Thomas Lauritsen (November 16, 1915 – October 16, 1973) was an American nuclear physicist best known for his abilities at designing and (with his own hands) building experimental facilities and instrumentation for experimental nuclear physics; and as the longtime co-author of a periodic compilation of nuclear data. Except for brief periods abroad, his career was entirely at the California Institute of Technology, mostly as a professor of physics. In 1969 he was elected as a member of the National Academy of Sciences and also the American Academy of Arts and Sciences.

==Biography==
Lauritsen was the son of Caltech physicist Charles C. Lauritsen and Sigrid (Henriksen) Lauritsen, a radiologist. Born in Denmark, he emigrated to the United States with his parents as an infant. Matriculating at Caltech for his undergraduate (B.S. 1936) and graduate (Ph.D. 1939) years, he participated in the buildup of the experimental facilities of his father's laboratory, one of the frontier nuclear physics laboratories in the 1930s. Devices that he built operated effectively and efficiently. For example, with his contemporary William A. Fowler, he designed and built a pressurized Van de Graaff electrostatic accelerator that operated continuously and productively from 1939 until 1979.
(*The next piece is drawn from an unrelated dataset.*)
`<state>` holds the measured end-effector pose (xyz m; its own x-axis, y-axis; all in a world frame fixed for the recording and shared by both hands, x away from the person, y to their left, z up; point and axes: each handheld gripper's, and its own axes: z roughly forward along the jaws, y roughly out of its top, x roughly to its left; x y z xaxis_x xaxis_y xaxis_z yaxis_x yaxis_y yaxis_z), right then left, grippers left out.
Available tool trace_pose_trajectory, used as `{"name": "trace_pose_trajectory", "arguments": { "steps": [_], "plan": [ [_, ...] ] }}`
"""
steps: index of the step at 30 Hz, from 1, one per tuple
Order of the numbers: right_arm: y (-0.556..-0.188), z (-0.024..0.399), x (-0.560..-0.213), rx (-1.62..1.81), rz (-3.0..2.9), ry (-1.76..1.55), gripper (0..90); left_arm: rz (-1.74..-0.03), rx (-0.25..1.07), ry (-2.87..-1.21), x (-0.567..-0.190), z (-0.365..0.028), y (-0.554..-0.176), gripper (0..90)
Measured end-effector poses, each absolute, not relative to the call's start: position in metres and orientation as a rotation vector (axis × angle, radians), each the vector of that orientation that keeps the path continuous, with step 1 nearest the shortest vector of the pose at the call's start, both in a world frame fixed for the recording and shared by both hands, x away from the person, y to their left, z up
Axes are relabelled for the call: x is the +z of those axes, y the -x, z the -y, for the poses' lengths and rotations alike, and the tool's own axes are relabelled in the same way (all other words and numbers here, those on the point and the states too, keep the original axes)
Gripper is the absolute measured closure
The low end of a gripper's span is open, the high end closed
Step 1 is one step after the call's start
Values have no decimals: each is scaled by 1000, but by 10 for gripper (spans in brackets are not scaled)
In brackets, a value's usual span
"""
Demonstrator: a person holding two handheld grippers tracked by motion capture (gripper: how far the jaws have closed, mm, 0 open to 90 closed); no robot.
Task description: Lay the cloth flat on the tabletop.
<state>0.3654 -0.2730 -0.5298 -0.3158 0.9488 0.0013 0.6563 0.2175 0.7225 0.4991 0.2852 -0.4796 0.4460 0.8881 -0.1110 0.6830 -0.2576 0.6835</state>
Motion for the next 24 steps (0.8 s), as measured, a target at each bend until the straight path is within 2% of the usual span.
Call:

In 1939, Lauritsen traveled to the Niels Bohr Institute in Copenhagen, where he built a duplicate of the Caltech accelerator and collaborated on research with Niels Bohr and the latter's son, Aage Bohr. Tommy and Aage became lifelong friends and collaborators. After the German invasion of Denmark in 1940, his return to the United States with his new Danish wife, Else Chievitz (the daughter of Danish resistance leader Ole Chievitz), was hastily arranged.
Tommy returned to Denmark for a year in 1952-53 (as a Fulbright lecturer) and another year in 1963-64.

Lauritsen's principal research interest was in the nuclear spectroscopy of the light nuclei, particularly in areas
of importance to astrophysics. His most lasting contribution to nuclear physics was the creation of a review publication, "Energy Levels of Light Nuclei" (with later co-authors including notably Fay Ajzenberg-Selove) that was issued first in 1948 and in updated versions for many years after.

In the 1960s Lauritsen become involved in many governmental advisory activities to DOD, ARPA, IDA, AEC (now DOE), and NSF. His collected papers and several oral history interviews are in the Caltech archives.